» What to produce
Scan the records below and report how many lines contain the word "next", giving the number by itself.

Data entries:
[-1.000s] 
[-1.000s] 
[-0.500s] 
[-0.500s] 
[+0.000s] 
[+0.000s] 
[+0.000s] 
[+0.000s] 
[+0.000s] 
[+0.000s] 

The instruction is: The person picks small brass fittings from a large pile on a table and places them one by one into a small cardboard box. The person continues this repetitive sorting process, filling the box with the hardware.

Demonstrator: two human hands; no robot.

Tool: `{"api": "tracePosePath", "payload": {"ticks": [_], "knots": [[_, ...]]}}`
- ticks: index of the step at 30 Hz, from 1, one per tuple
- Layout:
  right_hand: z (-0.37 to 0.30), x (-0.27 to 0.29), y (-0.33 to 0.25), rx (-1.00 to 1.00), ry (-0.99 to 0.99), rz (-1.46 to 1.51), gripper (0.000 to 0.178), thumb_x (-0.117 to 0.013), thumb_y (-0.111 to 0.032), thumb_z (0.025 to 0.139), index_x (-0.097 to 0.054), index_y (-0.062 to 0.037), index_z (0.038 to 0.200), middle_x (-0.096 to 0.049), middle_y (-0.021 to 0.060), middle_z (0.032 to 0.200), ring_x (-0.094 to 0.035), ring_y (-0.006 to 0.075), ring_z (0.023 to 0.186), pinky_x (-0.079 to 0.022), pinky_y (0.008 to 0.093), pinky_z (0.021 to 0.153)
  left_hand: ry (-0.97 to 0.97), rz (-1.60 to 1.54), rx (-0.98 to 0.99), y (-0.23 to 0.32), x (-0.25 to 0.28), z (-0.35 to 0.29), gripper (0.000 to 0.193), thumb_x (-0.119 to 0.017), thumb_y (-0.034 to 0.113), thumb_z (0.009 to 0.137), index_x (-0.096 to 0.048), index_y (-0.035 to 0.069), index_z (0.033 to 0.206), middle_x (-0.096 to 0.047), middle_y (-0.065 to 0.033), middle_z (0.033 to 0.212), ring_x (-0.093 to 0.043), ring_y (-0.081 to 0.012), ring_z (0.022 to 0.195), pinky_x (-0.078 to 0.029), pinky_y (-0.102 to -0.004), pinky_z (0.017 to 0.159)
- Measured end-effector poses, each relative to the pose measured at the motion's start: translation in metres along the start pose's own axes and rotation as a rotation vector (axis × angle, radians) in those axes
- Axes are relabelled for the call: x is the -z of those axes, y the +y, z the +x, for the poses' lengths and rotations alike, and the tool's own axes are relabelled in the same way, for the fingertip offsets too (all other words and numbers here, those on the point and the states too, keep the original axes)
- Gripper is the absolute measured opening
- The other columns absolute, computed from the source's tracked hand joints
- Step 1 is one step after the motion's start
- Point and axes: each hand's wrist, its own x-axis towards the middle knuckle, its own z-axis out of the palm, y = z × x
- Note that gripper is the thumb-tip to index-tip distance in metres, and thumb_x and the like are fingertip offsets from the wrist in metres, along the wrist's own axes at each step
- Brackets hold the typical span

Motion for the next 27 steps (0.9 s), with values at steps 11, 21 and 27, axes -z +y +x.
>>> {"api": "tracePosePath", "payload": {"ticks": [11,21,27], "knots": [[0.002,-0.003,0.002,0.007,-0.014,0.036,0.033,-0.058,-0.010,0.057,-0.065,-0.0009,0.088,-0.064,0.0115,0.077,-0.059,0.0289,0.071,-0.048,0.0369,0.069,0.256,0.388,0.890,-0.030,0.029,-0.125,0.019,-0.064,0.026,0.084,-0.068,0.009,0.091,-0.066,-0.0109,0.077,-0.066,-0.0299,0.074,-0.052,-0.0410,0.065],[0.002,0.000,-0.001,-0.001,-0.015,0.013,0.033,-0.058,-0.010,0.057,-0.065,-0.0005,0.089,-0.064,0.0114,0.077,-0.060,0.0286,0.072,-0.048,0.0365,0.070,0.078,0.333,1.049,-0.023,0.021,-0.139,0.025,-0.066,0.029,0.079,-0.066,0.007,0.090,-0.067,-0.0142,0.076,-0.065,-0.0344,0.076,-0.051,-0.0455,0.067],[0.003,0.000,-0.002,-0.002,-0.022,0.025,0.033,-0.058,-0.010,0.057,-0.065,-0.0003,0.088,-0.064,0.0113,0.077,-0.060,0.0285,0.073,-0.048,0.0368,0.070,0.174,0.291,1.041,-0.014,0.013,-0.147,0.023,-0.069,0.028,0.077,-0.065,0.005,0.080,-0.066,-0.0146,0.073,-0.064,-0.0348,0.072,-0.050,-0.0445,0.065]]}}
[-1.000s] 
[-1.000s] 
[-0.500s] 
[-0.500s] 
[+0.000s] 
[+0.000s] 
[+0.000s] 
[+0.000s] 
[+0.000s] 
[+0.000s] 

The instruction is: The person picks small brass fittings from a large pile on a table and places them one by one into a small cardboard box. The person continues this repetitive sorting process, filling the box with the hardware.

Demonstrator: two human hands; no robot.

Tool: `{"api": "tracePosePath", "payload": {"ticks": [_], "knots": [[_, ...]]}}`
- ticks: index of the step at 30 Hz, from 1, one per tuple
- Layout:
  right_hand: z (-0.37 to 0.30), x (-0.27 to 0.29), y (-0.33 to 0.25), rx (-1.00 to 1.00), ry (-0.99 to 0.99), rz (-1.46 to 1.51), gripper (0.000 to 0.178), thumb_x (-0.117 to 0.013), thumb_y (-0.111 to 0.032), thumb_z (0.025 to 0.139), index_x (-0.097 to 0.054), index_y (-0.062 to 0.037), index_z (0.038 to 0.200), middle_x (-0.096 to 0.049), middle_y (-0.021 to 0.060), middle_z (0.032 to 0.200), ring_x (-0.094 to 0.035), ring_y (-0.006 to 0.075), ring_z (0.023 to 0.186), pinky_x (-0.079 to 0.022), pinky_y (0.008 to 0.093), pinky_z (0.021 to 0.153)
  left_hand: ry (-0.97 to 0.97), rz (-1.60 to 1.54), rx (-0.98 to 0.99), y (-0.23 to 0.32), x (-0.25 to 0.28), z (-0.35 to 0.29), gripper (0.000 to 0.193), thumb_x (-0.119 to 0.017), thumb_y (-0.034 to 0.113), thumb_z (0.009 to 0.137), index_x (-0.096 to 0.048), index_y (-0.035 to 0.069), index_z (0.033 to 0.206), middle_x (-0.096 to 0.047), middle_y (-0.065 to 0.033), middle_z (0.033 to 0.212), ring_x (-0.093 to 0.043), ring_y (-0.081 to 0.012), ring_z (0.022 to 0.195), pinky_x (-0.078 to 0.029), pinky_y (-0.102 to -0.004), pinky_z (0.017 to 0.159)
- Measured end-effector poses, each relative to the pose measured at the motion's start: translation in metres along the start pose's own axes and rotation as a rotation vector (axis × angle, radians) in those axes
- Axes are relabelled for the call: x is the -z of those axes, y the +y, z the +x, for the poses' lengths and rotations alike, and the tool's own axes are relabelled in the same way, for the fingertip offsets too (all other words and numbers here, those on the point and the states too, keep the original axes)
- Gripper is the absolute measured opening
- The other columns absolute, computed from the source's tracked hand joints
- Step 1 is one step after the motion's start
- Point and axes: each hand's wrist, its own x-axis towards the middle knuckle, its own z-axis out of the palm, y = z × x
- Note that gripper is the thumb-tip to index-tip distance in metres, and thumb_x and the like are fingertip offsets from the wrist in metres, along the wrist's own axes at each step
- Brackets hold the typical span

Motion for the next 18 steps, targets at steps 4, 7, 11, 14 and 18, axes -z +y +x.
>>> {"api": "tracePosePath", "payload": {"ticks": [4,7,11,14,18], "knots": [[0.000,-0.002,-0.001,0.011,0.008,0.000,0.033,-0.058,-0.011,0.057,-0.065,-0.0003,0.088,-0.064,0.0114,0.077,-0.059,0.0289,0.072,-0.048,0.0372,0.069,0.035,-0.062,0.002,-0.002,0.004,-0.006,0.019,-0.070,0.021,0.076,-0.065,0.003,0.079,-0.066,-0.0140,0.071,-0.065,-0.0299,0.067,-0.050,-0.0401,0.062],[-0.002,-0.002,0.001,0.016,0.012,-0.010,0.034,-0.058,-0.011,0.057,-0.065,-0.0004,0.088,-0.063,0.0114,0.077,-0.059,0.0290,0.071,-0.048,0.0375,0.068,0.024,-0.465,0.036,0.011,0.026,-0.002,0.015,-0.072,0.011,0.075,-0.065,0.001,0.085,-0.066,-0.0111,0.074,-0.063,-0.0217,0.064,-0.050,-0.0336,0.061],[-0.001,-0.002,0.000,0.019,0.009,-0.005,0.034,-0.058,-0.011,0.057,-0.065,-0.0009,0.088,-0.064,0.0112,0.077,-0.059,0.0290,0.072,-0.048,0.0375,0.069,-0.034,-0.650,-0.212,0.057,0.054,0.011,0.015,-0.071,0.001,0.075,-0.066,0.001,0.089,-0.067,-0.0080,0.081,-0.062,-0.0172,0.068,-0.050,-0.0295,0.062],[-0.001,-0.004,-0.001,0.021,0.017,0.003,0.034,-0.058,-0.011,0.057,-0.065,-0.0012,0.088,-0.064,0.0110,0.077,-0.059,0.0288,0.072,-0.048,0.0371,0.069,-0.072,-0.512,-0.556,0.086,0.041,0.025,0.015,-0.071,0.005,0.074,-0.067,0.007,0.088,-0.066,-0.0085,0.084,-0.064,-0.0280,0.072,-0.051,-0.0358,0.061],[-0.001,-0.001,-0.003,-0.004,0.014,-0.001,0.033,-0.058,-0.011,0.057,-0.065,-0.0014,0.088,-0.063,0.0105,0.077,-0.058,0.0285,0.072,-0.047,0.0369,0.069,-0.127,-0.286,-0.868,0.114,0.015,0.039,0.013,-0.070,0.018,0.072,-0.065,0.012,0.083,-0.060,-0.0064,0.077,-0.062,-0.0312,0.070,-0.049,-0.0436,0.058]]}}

» Output
2